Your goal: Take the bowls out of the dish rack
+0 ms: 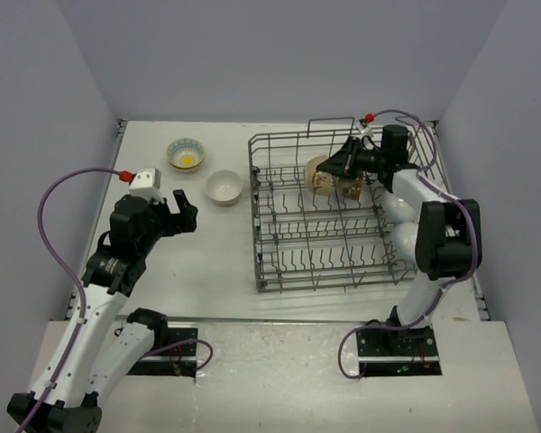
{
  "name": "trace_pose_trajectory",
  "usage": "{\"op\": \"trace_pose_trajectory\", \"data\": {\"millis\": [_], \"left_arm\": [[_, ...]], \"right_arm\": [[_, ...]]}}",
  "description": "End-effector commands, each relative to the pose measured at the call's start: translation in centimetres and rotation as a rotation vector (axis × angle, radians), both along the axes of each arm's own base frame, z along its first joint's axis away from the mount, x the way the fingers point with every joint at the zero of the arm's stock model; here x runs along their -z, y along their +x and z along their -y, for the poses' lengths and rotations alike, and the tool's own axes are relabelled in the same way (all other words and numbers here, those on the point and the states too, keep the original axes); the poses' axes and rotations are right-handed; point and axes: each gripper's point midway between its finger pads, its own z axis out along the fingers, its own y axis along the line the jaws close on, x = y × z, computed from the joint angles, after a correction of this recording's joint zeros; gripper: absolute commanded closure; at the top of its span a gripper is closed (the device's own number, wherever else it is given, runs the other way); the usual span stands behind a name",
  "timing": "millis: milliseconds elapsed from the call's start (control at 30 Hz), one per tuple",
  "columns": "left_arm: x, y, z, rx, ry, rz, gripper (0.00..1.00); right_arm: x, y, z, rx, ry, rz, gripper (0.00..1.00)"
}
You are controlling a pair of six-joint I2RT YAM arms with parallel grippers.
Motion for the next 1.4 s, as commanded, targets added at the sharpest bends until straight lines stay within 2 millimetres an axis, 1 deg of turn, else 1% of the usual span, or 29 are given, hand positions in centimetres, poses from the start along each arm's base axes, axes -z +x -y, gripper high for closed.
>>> {"op": "trace_pose_trajectory", "data": {"millis": [0, 100, 267, 500, 600, 633, 667, 700, 733, 767, 800, 833, 867, 900, 933, 967, 1000, 1033, 1067, 1100, 1133, 1167, 1200, 1233, 1267, 1300, 1333, 1367], "left_arm": [[-1.0, 0.4, 0.2, 0.017, 0.006, 0.047, 0.00], [-0.9, 0.4, 0.2, 0.017, 0.007, 0.046, 0.00], [-0.8, 0.5, 0.2, 0.019, 0.007, 0.044, 0.00], [-0.8, 0.5, 0.2, 0.014, 0.009, 0.040, 0.00], [-0.9, 1.0, 0.3, 0.012, 0.007, 0.027, 0.00], [-1.3, 1.1, 0.5, 0.017, 0.001, 0.028, 0.00], [-1.9, 1.2, 1.0, 0.038, -0.015, 0.027, 0.00], [-4.8, 1.4, 1.4, 0.050, -0.047, 0.070, 0.00], [-5.9, 2.0, 2.0, 0.067, -0.062, 0.070, 0.00], [-7.6, 2.0, 3.1, 0.114, -0.107, 0.083, 0.00], [-9.5, 2.2, 3.8, 0.137, -0.137, 0.106, 0.00], [-13.3, 3.2, 4.5, 0.160, -0.166, 0.155, 0.00], [-15.1, 3.3, 5.7, 0.217, -0.198, 0.164, 0.00], [-14.5, 4.9, 7.1, 0.241, -0.224, 0.094, 0.00], [-18.6, 4.9, 8.5, 0.303, -0.257, 0.156, 0.00], [-19.4, 5.5, 9.7, 0.328, -0.261, 0.148, 0.00], [-19.5, 5.0, 12.0, 0.375, -0.253, 0.108, 0.00], [-21.0, 6.6, 13.3, 0.360, -0.240, 0.122, 0.00], [-20.9, 6.6, 14.8, 0.390, -0.238, 0.105, 0.00], [-20.4, 6.7, 16.8, 0.422, -0.253, 0.073, 0.00], [-20.7, 6.7, 17.3, 0.422, -0.261, 0.077, 0.00], [-20.9, 5.8, 19.0, 0.457, -0.269, 0.075, 0.00], [-20.4, 5.8, 19.8, 0.464, -0.261, 0.064, 0.00], [-19.9, 5.6, 20.4, 0.461, -0.247, 0.057, 0.00], [-18.9, 4.5, 21.8, 0.504, -0.224, 0.029, 0.00], [-17.7, 4.3, 22.7, 0.515, -0.198, -0.001, 0.00], [-16.9, 4.2, 23.0, 0.507, -0.173, -0.017, 0.00], [-15.8, 3.6, 23.7, 0.514, -0.136, -0.043, 0.00]], "right_arm": [[-13.9, -3.0, -0.8, -0.157, 0.097, 0.450, 1.00], [-13.0, -2.9, -0.7, -0.153, 0.092, 0.432, 1.00], [-12.6, -2.8, -0.7, -0.151, 0.091, 0.424, 1.00], [-13.5, -3.5, -0.8, -0.173, 0.109, 0.458, 1.00], [-14.1, -4.7, -1.1, -0.215, 0.110, 0.518, 1.00], [-14.4, -5.2, -1.2, -0.227, 0.104, 0.545, 1.00], [-15.5, -6.3, -1.7, -0.248, 0.096, 0.594, 1.00], [-15.3, -6.6, -2.0, -0.256, 0.048, 0.638, 1.00], [-15.5, -7.1, -2.2, -0.261, 0.005, 0.679, 1.00], [-15.8, -8.1, -3.1, -0.267, -0.121, 0.783, 1.00], [-15.8, -8.5, -3.7, -0.264, -0.205, 0.839, 1.00], [-15.6, -9.2, -4.3, -0.276, -0.297, 0.901, 1.00], [-15.5, -11.5, -7.0, -0.362, -0.346, 0.989, 1.00], [-15.5, -12.1, -6.7, -0.360, -0.475, 1.088, 1.00], [-15.5, -13.2, -7.3, -0.385, -0.510, 1.138, 1.00], [-15.8, -14.8, -8.6, -0.437, -0.530, 1.230, 1.00], [-16.1, -15.8, -8.4, -0.426, -0.563, 1.273, 1.00], [-16.1, -16.3, -8.8, -0.417, -0.621, 1.303, 1.00], [-16.0, -16.6, -8.6, -0.419, -0.659, 1.333, 1.00], [-16.0, -17.2, -8.4, -0.421, -0.686, 1.350, 1.00], [-15.9, -17.8, -8.6, -0.422, -0.724, 1.359, 1.00], [-15.3, -18.0, -8.4, -0.433, -0.768, 1.366, 1.00], [-15.2, -18.4, -8.5, -0.434, -0.795, 1.375, 1.00], [-15.4, -19.3, -8.9, -0.440, -0.803, 1.398, 1.00], [-15.2, -19.0, -8.3, -0.422, -0.862, 1.392, 1.00], [-15.3, -19.3, -8.4, -0.421, -0.871, 1.399, 1.00], [-15.4, -19.9, -8.7, -0.430, -0.874, 1.409, 1.00], [-15.7, -19.9, -8.5, -0.420, -0.891, 1.408, 1.00]]}}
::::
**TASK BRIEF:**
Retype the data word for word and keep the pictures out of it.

**TASK RESULT:**
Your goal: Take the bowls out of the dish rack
+0 ms: 
{
  "name": "trace_pose_trajectory",
  "usage": "{\"op\": \"trace_pose_trajectory\", \"data\": {\"millis\": [_], \"left_arm\": [[_, ...]], \"right_arm\": [[_, ...]]}}",
  "description": "End-effector commands, each relative to the pose measured at the call's start: translation in centimetres and rotation as a rotation vector (axis × angle, radians), both along the axes of each arm's own base frame, z along its first joint's axis away from the mount, x the way the fingers point with every joint at the zero of the arm's stock model; here x runs along their -z, y along their +x and z along their -y, for the poses' lengths and rotations alike, and the tool's own axes are relabelled in the same way (all other words and numbers here, those on the point and the states too, keep the original axes); the poses' axes and rotations are right-handed; point and axes: each gripper's point midway between its finger pads, its own z axis out along the fingers, its own y axis along the line the jaws close on, x = y × z, computed from the joint angles, after a correction of this recording's joint zeros; gripper: absolute commanded closure; at the top of its span a gripper is closed (the device's own number, wherever else it is given, runs the other way); the usual span stands behind a name",
  "timing": "millis: milliseconds elapsed from the call's start (control at 30 Hz), one per tuple",
  "columns": "left_arm: x, y, z, rx, ry, rz, gripper (0.00..1.00); right_arm: x, y, z, rx, ry, rz, gripper (0.00..1.00)"
}
You are controlling a pair of six-joint I2RT YAM arms with parallel grippers.
Motion for the next 1.4 s, as commanded, targets added at the sharpest bends until straight lines stay within 2 millimetres an axis, 1 deg of turn, else 1% of the usual span, or 29 are given, hand positions in centimetres, poses from the start along each arm's base axes, axes -z +x -y, gripper high for closed.
>>> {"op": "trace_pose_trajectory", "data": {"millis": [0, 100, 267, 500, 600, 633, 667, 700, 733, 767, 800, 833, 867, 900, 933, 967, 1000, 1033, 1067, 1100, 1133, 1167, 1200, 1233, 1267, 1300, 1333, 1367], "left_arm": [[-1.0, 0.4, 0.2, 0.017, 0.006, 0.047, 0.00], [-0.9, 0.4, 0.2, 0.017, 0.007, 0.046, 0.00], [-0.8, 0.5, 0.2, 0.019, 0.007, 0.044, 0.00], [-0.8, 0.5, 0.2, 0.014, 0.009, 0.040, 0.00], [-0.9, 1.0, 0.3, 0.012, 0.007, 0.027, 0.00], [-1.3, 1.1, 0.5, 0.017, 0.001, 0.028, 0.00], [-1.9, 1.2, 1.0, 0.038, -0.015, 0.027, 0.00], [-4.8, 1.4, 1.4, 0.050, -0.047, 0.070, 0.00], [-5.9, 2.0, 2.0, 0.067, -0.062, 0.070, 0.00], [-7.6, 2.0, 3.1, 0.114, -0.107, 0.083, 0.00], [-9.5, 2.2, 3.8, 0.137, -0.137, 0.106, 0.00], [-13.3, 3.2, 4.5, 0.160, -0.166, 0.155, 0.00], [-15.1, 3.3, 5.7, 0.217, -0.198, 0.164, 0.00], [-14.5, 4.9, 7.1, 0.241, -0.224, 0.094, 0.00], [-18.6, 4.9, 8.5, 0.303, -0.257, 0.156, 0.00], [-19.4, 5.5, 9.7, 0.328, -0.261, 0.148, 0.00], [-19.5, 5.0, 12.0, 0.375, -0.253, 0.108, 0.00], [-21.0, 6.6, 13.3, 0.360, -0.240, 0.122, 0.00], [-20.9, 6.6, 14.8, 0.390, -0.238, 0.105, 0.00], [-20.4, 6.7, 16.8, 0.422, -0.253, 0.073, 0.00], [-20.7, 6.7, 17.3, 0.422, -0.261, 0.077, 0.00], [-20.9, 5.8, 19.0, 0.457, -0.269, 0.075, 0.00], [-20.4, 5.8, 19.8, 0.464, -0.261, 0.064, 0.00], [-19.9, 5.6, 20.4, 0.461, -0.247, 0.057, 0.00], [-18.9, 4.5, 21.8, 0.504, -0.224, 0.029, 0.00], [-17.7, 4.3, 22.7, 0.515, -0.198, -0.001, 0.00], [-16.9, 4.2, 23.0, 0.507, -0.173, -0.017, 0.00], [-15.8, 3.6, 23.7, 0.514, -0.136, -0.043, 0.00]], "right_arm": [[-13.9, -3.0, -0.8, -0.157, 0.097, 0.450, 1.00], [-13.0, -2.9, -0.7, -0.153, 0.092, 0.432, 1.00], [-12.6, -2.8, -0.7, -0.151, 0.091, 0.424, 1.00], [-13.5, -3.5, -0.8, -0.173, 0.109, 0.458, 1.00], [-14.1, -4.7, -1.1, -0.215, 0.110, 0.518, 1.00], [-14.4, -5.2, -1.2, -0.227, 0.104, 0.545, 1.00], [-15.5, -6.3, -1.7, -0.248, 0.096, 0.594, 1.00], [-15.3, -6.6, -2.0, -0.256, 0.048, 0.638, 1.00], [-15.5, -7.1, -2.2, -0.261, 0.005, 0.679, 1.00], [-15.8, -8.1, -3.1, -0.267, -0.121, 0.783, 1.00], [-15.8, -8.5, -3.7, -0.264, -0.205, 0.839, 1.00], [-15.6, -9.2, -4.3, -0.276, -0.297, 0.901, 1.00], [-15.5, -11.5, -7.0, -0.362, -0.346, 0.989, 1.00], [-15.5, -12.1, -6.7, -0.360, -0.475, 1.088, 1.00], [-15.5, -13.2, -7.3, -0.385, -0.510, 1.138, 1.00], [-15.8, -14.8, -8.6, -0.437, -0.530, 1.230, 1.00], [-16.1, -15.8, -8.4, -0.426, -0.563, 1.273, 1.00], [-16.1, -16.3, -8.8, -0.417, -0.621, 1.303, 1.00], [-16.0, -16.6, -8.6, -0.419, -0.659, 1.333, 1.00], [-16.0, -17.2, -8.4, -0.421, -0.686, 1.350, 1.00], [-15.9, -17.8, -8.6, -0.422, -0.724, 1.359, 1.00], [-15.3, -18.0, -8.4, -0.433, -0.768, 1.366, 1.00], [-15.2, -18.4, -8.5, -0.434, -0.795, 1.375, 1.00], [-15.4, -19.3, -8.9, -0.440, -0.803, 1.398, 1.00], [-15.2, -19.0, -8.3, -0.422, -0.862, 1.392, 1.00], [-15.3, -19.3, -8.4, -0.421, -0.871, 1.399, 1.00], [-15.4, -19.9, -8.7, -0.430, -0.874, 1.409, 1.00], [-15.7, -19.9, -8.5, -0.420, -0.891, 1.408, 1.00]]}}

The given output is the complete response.